## DATA SHOWN
———

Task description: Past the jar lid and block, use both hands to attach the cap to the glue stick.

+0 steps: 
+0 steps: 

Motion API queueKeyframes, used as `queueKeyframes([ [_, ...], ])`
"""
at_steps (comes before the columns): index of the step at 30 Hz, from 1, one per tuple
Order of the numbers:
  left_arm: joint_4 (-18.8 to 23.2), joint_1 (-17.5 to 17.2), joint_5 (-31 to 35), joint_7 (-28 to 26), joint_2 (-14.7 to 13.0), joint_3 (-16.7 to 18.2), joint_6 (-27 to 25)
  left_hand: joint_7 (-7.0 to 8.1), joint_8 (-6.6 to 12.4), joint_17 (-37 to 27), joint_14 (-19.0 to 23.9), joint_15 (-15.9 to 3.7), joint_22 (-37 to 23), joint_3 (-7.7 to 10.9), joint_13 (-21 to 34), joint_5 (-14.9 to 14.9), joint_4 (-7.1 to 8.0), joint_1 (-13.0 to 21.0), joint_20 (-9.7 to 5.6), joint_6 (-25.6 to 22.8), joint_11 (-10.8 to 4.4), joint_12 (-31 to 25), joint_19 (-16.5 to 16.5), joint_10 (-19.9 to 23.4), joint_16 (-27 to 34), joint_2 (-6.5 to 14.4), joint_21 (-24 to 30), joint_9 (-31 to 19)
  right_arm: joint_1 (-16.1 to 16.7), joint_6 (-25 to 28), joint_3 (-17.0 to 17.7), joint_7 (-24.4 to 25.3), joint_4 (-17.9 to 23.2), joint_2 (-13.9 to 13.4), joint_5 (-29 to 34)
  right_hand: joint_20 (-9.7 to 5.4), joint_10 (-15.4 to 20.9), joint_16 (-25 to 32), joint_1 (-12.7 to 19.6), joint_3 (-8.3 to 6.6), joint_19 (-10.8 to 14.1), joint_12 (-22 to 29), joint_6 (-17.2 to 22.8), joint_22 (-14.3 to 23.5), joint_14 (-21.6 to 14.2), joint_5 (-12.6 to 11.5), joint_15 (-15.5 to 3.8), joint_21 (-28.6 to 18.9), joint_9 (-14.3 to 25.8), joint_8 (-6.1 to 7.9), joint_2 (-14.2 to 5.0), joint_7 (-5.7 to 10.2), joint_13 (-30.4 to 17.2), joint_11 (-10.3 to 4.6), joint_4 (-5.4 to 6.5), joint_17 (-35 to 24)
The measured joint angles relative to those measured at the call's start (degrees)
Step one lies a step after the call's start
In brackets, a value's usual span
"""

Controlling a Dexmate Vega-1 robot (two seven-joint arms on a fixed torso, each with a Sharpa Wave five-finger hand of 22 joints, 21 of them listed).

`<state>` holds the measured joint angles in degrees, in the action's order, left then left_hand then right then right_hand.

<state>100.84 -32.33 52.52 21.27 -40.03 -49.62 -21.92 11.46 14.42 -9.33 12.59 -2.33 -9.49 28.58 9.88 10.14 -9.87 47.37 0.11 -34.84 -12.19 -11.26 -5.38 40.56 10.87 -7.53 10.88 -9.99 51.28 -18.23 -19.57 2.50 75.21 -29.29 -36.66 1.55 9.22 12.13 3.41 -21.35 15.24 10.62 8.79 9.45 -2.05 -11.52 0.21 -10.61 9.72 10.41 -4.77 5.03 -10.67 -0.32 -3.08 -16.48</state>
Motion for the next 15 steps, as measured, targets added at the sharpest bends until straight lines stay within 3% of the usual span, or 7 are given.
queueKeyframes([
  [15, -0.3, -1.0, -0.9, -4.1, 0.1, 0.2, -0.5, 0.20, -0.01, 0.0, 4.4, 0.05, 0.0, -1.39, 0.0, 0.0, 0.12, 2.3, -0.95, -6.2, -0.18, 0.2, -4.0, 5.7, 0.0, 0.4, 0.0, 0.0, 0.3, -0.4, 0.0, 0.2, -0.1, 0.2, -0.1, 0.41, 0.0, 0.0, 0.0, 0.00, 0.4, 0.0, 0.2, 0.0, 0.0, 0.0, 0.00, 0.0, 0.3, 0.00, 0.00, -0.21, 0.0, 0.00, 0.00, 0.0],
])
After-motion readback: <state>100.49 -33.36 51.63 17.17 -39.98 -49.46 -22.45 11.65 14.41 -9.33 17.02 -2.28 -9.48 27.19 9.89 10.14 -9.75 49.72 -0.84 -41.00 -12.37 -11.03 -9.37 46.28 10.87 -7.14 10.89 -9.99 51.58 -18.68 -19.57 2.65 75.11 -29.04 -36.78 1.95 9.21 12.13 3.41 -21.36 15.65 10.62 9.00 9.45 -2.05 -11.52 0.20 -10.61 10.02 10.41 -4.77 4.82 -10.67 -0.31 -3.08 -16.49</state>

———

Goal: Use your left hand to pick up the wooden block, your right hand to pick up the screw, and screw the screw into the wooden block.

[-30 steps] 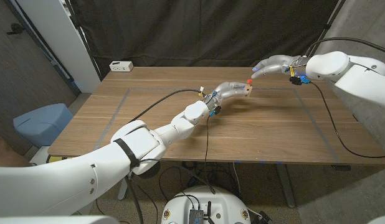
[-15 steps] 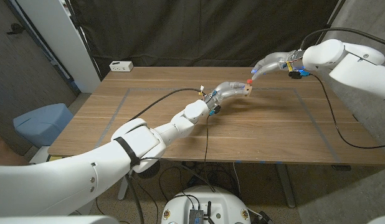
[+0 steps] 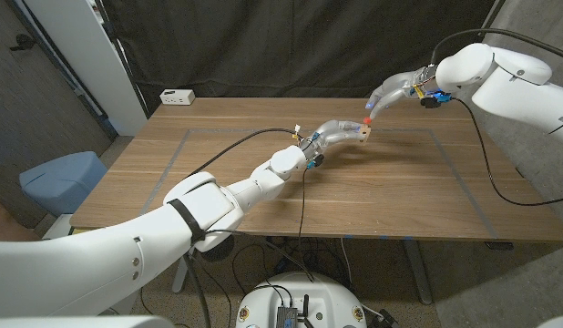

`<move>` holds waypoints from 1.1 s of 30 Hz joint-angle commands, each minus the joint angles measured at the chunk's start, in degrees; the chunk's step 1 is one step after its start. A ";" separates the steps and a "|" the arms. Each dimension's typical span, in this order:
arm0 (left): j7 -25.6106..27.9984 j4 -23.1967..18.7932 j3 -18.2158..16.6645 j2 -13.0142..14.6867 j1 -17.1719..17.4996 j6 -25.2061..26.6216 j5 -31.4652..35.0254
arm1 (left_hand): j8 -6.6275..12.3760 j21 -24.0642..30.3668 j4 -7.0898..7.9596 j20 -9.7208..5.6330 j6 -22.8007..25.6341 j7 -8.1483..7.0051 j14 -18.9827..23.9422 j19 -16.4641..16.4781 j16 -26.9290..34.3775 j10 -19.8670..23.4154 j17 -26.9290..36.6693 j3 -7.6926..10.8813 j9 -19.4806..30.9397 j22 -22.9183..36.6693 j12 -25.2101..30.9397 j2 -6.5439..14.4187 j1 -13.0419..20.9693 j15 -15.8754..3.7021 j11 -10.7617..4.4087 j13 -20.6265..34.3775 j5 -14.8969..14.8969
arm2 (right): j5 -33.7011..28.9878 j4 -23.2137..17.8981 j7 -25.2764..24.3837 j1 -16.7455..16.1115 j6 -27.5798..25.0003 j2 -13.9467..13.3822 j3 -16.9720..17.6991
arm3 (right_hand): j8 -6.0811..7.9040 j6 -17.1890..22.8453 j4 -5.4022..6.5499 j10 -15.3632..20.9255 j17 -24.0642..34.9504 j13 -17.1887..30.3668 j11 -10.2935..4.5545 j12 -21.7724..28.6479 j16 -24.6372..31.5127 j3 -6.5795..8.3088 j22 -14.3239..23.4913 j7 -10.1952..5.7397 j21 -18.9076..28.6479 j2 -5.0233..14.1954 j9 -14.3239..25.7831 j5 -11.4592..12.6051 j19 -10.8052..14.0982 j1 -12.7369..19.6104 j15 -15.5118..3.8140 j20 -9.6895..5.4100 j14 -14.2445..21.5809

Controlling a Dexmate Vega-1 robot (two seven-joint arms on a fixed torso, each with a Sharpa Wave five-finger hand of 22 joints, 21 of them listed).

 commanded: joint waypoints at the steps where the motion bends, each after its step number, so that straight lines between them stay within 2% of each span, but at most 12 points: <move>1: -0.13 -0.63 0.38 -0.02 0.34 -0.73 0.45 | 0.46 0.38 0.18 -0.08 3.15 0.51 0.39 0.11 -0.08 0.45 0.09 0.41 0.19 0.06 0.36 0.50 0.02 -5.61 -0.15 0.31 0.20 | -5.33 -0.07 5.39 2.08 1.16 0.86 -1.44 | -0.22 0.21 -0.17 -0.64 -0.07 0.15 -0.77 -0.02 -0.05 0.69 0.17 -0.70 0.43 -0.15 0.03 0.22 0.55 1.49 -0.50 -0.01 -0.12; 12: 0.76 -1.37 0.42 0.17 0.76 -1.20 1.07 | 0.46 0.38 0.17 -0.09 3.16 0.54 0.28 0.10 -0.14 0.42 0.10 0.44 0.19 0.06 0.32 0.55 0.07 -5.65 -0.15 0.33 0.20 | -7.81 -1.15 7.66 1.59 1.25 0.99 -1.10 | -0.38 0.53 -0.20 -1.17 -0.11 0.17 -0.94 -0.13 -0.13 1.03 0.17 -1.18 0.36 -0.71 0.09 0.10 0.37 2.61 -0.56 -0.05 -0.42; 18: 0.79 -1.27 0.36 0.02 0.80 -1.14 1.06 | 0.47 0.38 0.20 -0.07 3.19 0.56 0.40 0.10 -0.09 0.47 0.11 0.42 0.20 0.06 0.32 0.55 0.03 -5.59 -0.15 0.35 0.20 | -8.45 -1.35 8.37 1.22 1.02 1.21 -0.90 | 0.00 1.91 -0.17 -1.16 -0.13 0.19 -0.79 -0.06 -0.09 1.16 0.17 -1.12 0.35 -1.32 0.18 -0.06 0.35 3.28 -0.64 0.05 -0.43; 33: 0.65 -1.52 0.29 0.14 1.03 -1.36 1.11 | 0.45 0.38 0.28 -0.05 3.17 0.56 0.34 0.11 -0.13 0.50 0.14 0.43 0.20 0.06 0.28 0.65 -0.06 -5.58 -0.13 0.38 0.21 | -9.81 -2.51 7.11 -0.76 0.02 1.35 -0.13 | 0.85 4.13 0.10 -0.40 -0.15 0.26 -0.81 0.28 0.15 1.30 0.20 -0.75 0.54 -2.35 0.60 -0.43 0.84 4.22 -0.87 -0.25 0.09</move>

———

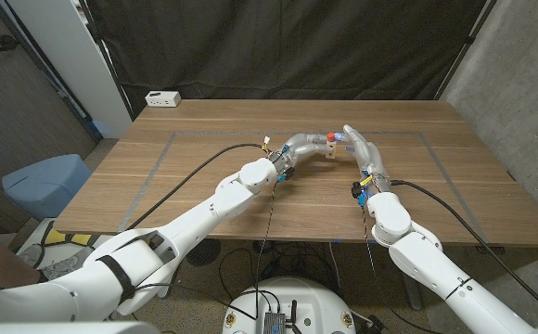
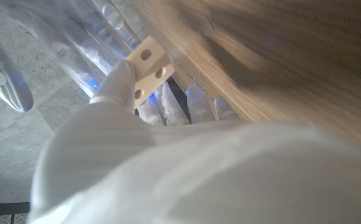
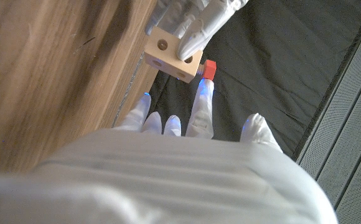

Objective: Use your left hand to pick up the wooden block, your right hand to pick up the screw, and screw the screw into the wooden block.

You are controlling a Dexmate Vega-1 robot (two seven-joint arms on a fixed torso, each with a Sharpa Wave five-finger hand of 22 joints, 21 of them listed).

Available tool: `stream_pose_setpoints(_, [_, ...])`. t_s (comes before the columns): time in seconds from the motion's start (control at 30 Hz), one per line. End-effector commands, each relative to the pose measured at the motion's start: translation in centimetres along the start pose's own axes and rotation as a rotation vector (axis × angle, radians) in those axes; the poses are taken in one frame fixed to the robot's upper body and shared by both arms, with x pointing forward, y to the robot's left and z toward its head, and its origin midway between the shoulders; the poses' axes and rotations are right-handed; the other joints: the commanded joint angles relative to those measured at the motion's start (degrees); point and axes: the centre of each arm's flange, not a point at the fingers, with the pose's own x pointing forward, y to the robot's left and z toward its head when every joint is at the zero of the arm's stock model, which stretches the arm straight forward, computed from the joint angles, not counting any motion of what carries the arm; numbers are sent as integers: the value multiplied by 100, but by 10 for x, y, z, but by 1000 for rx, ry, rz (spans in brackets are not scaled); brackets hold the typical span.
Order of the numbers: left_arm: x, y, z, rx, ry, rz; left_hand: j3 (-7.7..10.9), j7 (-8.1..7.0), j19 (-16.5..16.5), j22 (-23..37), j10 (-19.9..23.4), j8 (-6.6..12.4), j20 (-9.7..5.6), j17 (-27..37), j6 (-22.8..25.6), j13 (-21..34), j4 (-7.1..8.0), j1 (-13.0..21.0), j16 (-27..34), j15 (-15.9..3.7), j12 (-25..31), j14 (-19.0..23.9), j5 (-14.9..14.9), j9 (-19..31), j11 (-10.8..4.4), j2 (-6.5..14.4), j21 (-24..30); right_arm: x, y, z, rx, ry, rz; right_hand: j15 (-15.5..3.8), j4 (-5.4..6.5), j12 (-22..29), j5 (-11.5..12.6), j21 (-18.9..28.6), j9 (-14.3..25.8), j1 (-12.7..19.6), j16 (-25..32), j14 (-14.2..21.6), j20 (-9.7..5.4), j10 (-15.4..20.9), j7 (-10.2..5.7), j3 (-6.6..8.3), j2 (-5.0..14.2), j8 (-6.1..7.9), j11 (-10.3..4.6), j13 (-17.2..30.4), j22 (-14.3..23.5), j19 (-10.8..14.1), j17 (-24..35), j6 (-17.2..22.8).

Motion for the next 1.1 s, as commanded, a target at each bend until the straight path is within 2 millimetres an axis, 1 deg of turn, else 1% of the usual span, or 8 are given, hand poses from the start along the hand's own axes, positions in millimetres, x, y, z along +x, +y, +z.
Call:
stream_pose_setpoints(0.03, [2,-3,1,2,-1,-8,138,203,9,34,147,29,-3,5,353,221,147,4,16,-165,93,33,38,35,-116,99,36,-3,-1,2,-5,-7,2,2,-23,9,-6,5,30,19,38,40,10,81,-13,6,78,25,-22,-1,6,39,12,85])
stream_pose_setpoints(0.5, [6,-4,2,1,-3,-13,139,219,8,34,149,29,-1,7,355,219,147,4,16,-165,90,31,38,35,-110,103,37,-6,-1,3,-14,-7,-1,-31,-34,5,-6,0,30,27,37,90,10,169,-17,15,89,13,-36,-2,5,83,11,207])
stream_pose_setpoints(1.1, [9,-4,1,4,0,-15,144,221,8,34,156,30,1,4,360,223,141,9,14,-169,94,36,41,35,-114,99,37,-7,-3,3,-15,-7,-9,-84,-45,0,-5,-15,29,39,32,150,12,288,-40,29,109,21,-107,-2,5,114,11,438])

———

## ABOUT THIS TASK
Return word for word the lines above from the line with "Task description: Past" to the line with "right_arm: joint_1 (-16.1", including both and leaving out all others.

## YOUR SOLUTION
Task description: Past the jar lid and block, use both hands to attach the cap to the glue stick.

+0 steps: 
+0 steps: 

Motion API queueKeyframes, used as `queueKeyframes([ [_, ...], ])`
"""
at_steps (comes before the columns): index of the step at 30 Hz, from 1, one per tuple
Order of the numbers:
  left_arm: joint_4 (-18.8 to 23.2), joint_1 (-17.5 to 17.2), joint_5 (-31 to 35), joint_7 (-28 to 26), joint_2 (-14.7 to 13.0), joint_3 (-16.7 to 18.2), joint_6 (-27 to 25)
  left_hand: joint_7 (-7.0 to 8.1), joint_8 (-6.6 to 12.4), joint_17 (-37 to 27), joint_14 (-19.0 to 23.9), joint_15 (-15.9 to 3.7), joint_22 (-37 to 23), joint_3 (-7.7 to 10.9), joint_13 (-21 to 34), joint_5 (-14.9 to 14.9), joint_4 (-7.1 to 8.0), joint_1 (-13.0 to 21.0), joint_20 (-9.7 to 5.6), joint_6 (-25.6 to 22.8), joint_11 (-10.8 to 4.4), joint_12 (-31 to 25), joint_19 (-16.5 to 16.5), joint_10 (-19.9 to 23.4), joint_16 (-27 to 34), joint_2 (-6.5 to 14.4), joint_21 (-24 to 30), joint_9 (-31 to 19)
  right_arm: joint_1 (-16.1 to 16.7), joint_6 (-25 to 28), joint_3 (-17.0 to 17.7), joint_7 (-24.4 to 25.3), joint_4 (-17.9 to 23.2), joint_2 (-13.9 to 13.4), joint_5 (-29 to 34)

The output is now finished.